• _What this task involves_
Quote the records below word for word, please, from the very first line through the one that contains "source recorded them", and nothing beyond it.

(Collected data entries)

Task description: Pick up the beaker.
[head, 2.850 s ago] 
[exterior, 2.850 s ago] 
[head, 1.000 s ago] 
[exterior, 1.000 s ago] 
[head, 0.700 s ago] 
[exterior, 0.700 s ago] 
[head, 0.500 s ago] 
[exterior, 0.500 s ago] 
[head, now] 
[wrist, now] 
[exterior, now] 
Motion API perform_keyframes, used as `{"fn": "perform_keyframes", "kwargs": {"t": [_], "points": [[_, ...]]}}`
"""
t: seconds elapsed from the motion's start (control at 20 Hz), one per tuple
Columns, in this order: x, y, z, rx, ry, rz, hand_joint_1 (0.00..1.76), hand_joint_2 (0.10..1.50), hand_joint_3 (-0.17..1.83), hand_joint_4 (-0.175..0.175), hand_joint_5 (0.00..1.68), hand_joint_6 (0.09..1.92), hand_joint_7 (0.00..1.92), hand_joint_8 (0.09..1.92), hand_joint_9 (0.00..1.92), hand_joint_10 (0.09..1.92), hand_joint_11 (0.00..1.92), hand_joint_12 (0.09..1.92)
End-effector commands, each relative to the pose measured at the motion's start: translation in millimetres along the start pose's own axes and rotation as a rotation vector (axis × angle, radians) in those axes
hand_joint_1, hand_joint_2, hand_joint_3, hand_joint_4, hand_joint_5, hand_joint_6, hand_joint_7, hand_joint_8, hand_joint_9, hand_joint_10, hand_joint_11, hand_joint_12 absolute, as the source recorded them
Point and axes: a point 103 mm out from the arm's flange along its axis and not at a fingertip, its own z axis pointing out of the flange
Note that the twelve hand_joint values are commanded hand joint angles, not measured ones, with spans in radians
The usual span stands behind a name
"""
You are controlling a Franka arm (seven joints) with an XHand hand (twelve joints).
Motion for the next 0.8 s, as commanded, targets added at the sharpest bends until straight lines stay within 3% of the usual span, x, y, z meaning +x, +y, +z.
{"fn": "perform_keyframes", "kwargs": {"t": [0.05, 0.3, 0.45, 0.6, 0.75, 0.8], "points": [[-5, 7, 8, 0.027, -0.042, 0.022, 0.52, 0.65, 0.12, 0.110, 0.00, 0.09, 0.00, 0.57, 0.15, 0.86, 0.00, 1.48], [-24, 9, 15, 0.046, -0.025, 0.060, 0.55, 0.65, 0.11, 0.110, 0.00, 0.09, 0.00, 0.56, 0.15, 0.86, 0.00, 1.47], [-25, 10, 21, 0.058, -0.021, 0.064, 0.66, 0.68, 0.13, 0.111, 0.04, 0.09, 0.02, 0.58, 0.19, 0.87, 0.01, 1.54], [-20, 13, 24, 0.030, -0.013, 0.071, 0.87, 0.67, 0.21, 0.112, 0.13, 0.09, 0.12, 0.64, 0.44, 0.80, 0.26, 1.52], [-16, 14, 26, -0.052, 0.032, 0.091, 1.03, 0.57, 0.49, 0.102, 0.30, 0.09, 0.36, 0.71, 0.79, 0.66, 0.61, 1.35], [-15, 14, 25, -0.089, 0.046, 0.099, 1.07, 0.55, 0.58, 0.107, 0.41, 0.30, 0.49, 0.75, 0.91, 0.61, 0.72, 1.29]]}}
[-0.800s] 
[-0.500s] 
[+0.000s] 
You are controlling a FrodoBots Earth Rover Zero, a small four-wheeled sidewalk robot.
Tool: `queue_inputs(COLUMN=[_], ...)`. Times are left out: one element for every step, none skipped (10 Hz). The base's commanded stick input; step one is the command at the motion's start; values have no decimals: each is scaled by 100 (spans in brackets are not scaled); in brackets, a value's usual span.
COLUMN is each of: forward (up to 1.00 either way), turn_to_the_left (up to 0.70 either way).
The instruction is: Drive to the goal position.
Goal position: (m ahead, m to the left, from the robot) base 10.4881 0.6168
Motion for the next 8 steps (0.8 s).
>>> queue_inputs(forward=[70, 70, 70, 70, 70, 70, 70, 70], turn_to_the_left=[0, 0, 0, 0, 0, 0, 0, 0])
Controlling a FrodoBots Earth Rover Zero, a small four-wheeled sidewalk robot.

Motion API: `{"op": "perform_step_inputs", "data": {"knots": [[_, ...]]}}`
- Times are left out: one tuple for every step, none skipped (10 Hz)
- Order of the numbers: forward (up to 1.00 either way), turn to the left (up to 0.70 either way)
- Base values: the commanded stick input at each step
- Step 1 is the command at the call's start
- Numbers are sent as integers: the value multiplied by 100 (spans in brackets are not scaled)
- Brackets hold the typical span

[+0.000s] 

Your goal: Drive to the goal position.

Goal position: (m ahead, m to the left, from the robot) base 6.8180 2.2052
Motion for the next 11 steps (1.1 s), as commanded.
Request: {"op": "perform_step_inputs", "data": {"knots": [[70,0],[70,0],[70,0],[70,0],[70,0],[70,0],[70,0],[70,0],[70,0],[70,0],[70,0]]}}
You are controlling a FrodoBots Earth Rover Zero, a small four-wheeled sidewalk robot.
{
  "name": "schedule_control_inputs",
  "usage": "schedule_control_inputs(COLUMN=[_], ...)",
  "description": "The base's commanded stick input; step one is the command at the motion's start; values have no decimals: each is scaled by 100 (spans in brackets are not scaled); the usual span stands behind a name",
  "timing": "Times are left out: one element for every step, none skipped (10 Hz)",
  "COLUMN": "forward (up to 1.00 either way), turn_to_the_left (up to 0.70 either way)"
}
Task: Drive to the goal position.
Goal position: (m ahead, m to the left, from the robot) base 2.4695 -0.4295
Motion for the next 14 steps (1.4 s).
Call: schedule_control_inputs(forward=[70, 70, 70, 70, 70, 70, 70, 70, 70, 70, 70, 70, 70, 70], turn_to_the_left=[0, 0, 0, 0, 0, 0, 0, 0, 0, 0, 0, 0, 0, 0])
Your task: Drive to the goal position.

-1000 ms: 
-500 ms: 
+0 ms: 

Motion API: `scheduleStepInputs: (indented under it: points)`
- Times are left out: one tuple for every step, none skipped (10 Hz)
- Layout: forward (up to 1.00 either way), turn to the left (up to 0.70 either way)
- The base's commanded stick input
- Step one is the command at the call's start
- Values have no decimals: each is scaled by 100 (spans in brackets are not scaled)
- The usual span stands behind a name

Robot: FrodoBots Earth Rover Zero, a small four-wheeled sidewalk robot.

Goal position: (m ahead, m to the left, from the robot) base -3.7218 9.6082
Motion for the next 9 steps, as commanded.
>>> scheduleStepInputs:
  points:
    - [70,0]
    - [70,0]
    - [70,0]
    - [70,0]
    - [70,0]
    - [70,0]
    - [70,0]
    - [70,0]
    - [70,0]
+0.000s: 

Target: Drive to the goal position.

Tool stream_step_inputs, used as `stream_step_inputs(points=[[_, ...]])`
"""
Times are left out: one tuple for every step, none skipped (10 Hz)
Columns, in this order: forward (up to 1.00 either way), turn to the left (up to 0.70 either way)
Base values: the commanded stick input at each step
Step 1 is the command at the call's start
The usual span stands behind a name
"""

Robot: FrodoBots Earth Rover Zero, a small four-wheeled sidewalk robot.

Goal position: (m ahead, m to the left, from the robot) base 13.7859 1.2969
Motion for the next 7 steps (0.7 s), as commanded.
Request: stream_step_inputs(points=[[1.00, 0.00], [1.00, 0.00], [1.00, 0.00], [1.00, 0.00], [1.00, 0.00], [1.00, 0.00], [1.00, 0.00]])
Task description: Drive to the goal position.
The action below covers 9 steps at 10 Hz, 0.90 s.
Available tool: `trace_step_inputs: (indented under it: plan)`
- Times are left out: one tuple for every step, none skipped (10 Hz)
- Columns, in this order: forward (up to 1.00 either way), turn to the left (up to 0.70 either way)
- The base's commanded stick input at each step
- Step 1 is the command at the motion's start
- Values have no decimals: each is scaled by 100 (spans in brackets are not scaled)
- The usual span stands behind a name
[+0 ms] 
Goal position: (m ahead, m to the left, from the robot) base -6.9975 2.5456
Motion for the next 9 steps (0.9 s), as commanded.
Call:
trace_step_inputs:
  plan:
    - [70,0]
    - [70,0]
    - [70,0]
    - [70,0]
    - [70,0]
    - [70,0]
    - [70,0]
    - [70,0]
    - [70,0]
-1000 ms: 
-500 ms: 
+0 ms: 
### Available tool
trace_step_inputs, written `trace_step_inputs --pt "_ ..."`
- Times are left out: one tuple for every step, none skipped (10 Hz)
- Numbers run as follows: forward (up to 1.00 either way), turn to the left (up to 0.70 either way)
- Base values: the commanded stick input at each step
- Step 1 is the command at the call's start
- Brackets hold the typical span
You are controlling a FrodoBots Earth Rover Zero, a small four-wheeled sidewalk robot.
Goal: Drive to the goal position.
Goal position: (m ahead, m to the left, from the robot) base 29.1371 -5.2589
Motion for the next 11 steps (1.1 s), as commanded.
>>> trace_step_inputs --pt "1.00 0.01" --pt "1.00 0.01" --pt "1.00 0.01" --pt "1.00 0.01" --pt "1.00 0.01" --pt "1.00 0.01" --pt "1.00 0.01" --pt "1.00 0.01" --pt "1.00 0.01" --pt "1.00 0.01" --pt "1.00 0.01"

• _Solution_
Task description: Pick up the beaker.
[head, 2.850 s ago] 
[exterior, 2.850 s ago] 
[head, 1.000 s ago] 
[exterior, 1.000 s ago] 
[head, 0.700 s ago] 
[exterior, 0.700 s ago] 
[head, 0.500 s ago] 
[exterior, 0.500 s ago] 
[head, now] 
[wrist, now] 
[exterior, now] 
Motion API perform_keyframes, used as `{"fn": "perform_keyframes", "kwargs": {"t": [_], "points": [[_, ...]]}}`
"""
t: seconds elapsed from the motion's start (control at 20 Hz), one per tuple
Columns, in this order: x, y, z, rx, ry, rz, hand_joint_1 (0.00..1.76), hand_joint_2 (0.10..1.50), hand_joint_3 (-0.17..1.83), hand_joint_4 (-0.175..0.175), hand_joint_5 (0.00..1.68), hand_joint_6 (0.09..1.92), hand_joint_7 (0.00..1.92), hand_joint_8 (0.09..1.92), hand_joint_9 (0.00..1.92), hand_joint_10 (0.09..1.92), hand_joint_11 (0.00..1.92), hand_joint_12 (0.09..1.92)
End-effector commands, each relative to the pose measured at the motion's start: translation in millimetres along the start pose's own axes and rotation as a rotation vector (axis × angle, radians) in those axes
hand_joint_1, hand_joint_2, hand_joint_3, hand_joint_4, hand_joint_5, hand_joint_6, hand_joint_7, hand_joint_8, hand_joint_9, hand_joint_10, hand_joint_11, hand_joint_12 absolute, as the source recorded them

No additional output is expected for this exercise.